I hate to admit this in public. I am a teacher for heaven's sake! I work with kids and are around them all the time, but I can't get over my boyfriend having a kid with someone else. I am fine when I just kinda pretend he doesn't exist, but then he pops up twice a year, or a phone call, or a nostalgic story, and I get into this funk. Let me give some background:
BF got girl pregnant when they were together and broke up before he found out about kid. They were young...like teens.
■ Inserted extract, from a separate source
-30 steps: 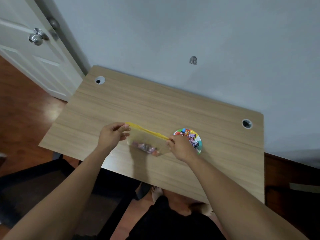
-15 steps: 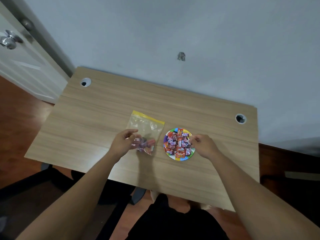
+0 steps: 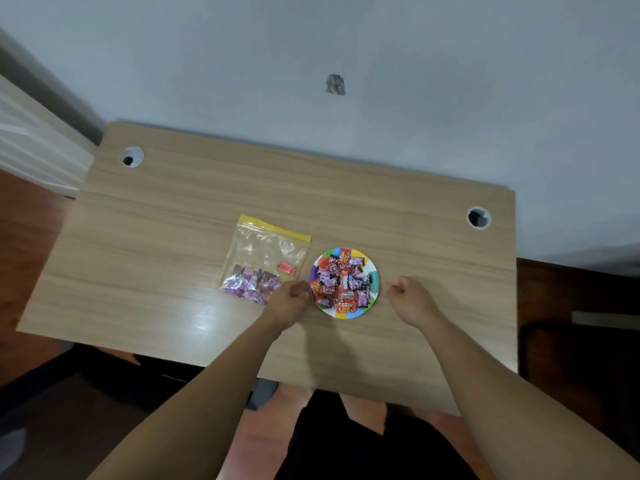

BF tried to do the right thing and date her after she told him, but it didn't work out. He wanted an abortion, she didn't.
BF has always paid child support even though he never wanted the kid in the first place.
BF sees kid twice a year, Christmas and a week in the summer.
Why I get into a funk:
All of his money goes to child support and he barely has any to date me with. (Let's be honest...child support should be called ex with a baby support.) I tend to pay for most things, but then again, I make more and have higher standards and finer tastes.
We've been together a year and he knows I want a child and he wants one with me, but I get a little jealous and upset because he is SO CAREFUL with me to not get me pregnant. I am on the pill, but if I forget to take it, sex stops.
I don't like the idea of his and another woman's genetic material running around that I have to be reminded of.
He didn't tell me about the kid until we were dating for five months. By that time, I had fallen for him...hard. I usually don't date guys with kids because of, well, the reasons I am listing.
My kid with him, if we have one, won't be special or exciting because it will be his second, and woo....second kid. I can say that...I was the second.
My funk is a state of crying, anger, and general distance from him. Yes, we've talked about it...pounded it into the ground. I am tired of talking and I want to change my reaction. He can't change the past, I know that, I have to accept it, but how? If I can't, I will leave him, but I love him and don't want to. I am trying to make it work. Any advice?